■ **ACTIVITY**:
The lines to copy are those in the listing below that contain the word "gripper".

----

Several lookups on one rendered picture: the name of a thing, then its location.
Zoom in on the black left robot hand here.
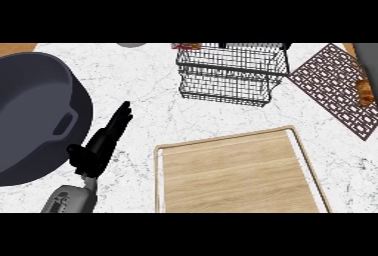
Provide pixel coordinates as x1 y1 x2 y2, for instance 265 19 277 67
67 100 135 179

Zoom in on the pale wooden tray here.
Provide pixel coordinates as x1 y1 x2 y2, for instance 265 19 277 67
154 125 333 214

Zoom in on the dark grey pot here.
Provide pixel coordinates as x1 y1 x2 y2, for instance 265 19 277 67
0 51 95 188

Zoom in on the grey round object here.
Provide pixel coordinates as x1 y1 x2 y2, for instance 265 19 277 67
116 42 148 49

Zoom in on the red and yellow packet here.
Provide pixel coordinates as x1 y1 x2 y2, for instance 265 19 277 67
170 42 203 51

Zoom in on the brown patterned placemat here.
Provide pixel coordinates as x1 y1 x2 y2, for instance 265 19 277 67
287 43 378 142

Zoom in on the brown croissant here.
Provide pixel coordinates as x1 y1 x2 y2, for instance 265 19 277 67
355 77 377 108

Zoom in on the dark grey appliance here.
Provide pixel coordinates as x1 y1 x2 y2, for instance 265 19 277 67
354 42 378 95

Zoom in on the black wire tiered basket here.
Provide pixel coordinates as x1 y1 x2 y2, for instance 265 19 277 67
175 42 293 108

----

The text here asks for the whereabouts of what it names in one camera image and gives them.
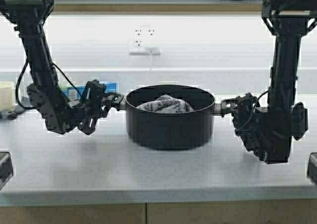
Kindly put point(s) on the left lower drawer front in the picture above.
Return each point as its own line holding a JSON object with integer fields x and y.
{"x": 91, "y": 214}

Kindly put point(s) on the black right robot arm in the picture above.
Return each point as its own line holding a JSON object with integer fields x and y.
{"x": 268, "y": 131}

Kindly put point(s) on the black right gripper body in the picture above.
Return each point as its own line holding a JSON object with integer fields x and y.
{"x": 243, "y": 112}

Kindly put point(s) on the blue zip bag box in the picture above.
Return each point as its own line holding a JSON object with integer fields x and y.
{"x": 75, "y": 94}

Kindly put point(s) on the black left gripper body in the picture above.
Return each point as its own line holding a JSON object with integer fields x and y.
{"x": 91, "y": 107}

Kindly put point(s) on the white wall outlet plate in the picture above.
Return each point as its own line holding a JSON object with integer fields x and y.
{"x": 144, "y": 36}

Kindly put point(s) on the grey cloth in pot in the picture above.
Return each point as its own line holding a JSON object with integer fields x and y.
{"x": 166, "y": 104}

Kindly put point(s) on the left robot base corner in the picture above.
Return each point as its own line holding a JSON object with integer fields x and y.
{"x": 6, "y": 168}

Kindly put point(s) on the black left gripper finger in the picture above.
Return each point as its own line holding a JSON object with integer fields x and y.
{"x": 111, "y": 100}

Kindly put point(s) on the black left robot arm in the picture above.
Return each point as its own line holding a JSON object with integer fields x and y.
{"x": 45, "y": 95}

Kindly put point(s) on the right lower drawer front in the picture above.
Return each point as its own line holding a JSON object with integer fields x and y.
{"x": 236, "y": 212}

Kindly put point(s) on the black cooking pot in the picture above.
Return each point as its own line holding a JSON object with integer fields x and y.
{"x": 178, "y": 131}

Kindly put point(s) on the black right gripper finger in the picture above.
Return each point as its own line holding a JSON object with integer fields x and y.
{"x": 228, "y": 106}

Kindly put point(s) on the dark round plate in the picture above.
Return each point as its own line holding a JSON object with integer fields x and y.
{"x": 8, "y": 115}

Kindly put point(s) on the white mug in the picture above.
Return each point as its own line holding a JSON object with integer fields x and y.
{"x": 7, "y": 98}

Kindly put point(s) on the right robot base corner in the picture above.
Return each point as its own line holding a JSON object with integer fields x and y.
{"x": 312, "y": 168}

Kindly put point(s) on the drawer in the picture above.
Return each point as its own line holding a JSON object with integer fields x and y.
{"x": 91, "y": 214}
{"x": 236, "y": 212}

----

■ **RESPONSE TO THE EXERCISE**:
Kindly put point(s) on the black right gripper body in the picture above.
Kindly put point(s) on the black left gripper body in the picture above.
Kindly put point(s) on the black left gripper finger in the picture above.
Kindly put point(s) on the black right gripper finger in the picture above.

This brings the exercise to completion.